- _INSTRUCTIONS TO FOLLOW_
Any picture in the data below gets skipped; print all the rest exactly.

- _DATASET EXCERPT_
________________________
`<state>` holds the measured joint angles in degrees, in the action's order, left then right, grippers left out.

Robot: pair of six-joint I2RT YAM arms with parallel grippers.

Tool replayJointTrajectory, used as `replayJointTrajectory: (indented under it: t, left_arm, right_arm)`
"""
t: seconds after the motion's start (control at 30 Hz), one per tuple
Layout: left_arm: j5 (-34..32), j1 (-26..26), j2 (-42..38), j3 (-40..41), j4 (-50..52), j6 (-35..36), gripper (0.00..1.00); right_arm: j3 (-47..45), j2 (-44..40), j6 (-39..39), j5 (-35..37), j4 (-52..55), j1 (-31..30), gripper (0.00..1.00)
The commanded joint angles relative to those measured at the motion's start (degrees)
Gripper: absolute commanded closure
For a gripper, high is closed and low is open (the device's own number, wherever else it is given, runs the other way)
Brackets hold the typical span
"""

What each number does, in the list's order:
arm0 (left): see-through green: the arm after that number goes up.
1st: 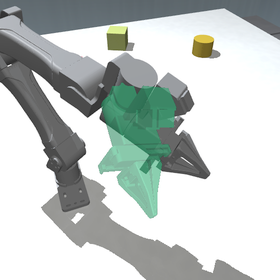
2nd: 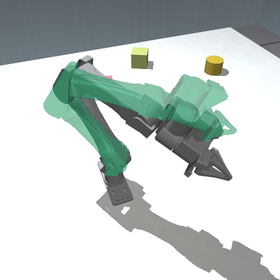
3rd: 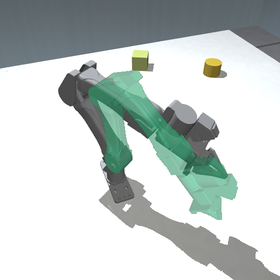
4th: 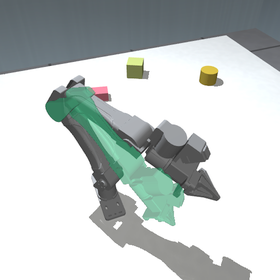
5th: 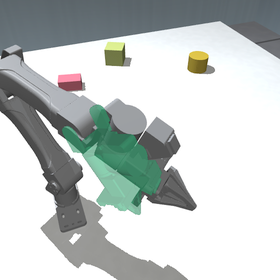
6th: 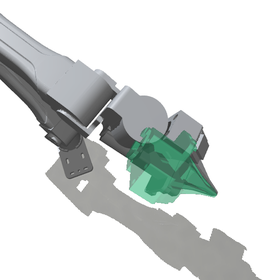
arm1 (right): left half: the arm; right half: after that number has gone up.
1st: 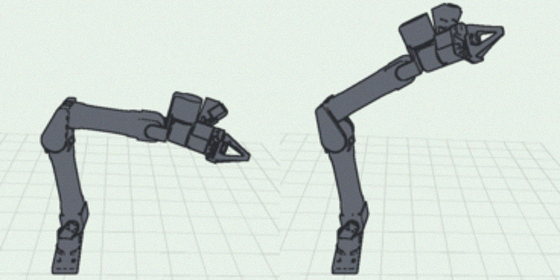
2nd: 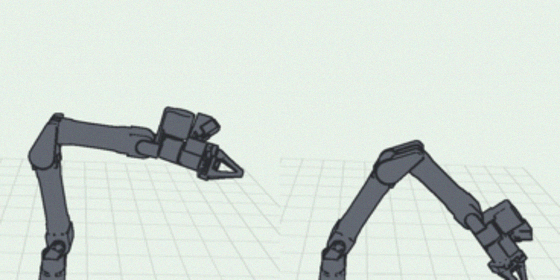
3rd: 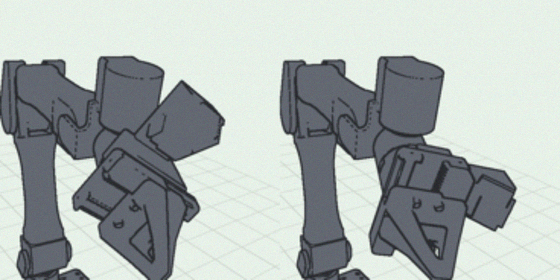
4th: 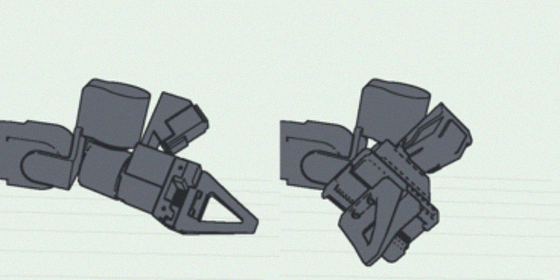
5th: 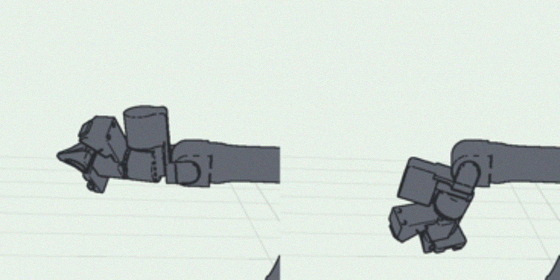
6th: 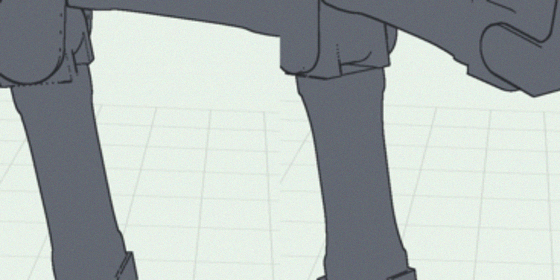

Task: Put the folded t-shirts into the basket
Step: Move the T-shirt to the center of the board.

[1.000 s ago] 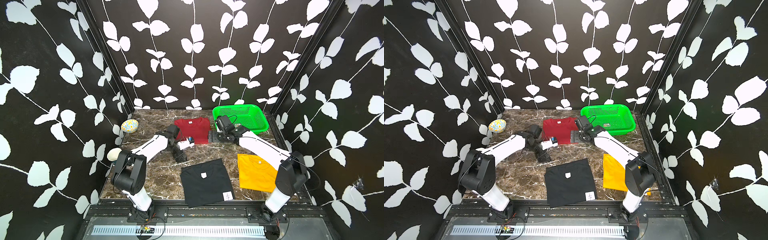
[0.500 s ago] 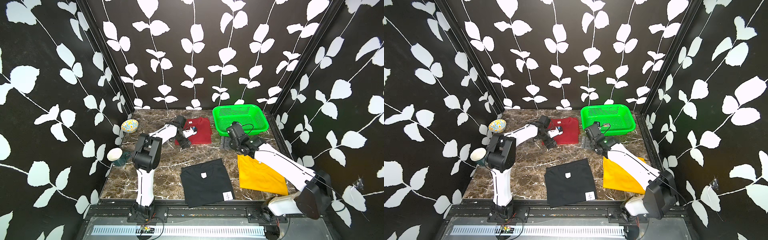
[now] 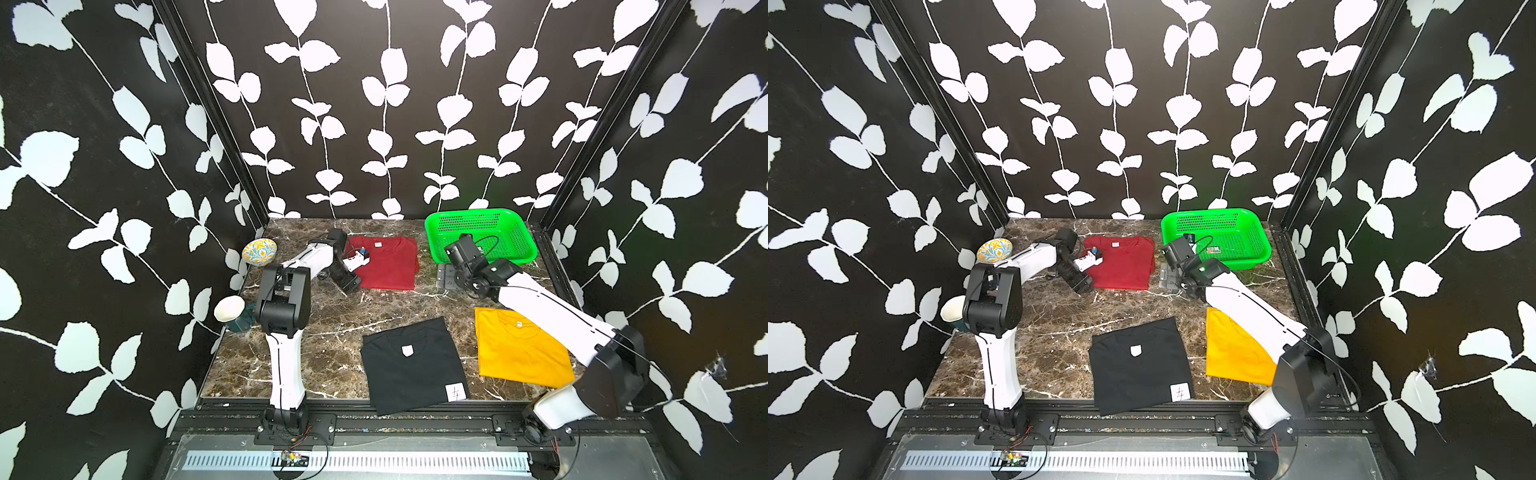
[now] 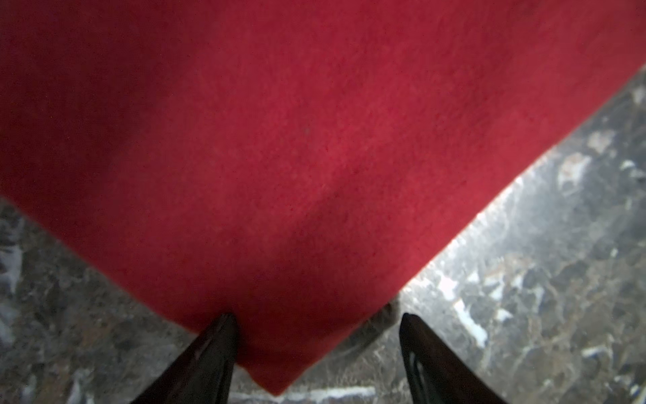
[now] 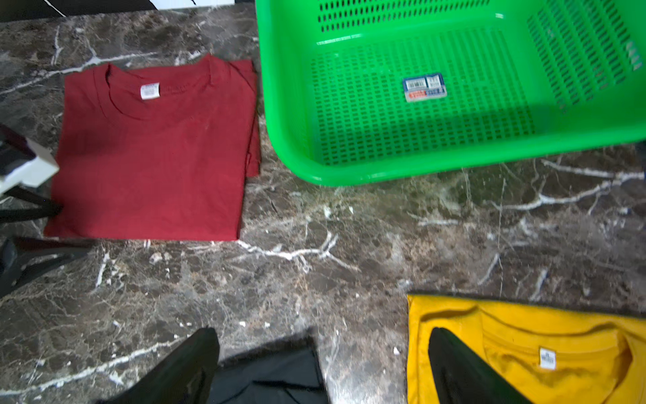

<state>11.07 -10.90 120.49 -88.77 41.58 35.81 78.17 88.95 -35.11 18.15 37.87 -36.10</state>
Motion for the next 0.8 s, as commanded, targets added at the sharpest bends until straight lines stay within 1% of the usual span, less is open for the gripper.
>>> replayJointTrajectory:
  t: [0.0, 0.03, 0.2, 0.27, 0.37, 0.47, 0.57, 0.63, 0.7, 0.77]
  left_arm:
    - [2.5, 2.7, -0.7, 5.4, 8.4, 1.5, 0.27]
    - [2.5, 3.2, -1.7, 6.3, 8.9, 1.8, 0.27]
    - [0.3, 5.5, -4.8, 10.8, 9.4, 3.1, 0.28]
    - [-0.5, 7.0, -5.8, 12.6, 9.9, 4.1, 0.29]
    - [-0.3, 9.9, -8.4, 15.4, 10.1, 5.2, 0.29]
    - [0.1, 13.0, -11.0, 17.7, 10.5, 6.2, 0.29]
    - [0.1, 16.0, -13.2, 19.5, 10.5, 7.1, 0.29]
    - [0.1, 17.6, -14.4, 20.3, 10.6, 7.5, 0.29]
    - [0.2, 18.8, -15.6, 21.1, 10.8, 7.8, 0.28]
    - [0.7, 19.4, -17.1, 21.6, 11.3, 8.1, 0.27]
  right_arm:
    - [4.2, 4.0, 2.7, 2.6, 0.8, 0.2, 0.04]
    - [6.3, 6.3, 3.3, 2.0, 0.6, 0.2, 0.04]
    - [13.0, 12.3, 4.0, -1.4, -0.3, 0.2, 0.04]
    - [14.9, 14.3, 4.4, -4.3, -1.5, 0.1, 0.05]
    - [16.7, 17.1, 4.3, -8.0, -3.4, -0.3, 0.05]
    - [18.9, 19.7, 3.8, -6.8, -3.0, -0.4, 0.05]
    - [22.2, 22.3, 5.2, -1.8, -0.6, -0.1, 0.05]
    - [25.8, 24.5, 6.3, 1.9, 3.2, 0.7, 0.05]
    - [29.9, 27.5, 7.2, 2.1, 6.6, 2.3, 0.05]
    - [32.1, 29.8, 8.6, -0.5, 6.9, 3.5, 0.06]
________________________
- _ANSWER BELOW_
`<state>` holds the measured joint angles in degrees, in the action's order, left then right, grippers left out.

Robot: pair of six-joint I2RT YAM arms with parallel grippers.

Tool replayJointTrajectory, used as `replayJointTrajectory: (indented under it: t, left_arm, right_arm)`
"""
t: seconds after the motion's start (control at 30 Hz), one per tuple
Layout: left_arm: j5 (-34..32), j1 (-26..26), j2 (-42..38), j3 (-40..41), j4 (-50..52), j6 (-35..36), gripper (0.00..1.00); right_arm: j3 (-47..45), j2 (-44..40), j6 (-39..39), j5 (-35..37), j4 (-52..55), j1 (-31..30), gripper (0.00..1.00)
The commanded joint angles relative to those measured at the motion's start (degrees)
Gripper: absolute commanded closure
For a gripper, high is closed and low is open (the device's own number, wherever else it is given, runs the other way)
Brackets hold the typical span
"""

What each number does, in the list's order:
arm0 (left): see-through green: the arm after that number goes up.
1st: 
2nd: 
3rd: 
4th: 
5th: 
6th: 
arm1 (right): left half: the arm; right half: after that number has gone up.
1st: 
2nd: 
3rd: 
4th: 
5th: 
6th: 

Task: Put the folded t-shirts into the basket
Step: Move the T-shirt to the center of the board.

[1.000 s ago] 
[0.500 s ago] 
[now] 
[now] 
[now] 

<state>11.07 -10.90 120.49 -88.77 41.58 35.81 78.17 88.95 -35.11 18.15 37.87 -36.10</state>
Motion for the next 0.8 s, as commanded, targets added at the sharpest bends until straight lines stay within 1% of the usual span, less is open for the gripper.
>>> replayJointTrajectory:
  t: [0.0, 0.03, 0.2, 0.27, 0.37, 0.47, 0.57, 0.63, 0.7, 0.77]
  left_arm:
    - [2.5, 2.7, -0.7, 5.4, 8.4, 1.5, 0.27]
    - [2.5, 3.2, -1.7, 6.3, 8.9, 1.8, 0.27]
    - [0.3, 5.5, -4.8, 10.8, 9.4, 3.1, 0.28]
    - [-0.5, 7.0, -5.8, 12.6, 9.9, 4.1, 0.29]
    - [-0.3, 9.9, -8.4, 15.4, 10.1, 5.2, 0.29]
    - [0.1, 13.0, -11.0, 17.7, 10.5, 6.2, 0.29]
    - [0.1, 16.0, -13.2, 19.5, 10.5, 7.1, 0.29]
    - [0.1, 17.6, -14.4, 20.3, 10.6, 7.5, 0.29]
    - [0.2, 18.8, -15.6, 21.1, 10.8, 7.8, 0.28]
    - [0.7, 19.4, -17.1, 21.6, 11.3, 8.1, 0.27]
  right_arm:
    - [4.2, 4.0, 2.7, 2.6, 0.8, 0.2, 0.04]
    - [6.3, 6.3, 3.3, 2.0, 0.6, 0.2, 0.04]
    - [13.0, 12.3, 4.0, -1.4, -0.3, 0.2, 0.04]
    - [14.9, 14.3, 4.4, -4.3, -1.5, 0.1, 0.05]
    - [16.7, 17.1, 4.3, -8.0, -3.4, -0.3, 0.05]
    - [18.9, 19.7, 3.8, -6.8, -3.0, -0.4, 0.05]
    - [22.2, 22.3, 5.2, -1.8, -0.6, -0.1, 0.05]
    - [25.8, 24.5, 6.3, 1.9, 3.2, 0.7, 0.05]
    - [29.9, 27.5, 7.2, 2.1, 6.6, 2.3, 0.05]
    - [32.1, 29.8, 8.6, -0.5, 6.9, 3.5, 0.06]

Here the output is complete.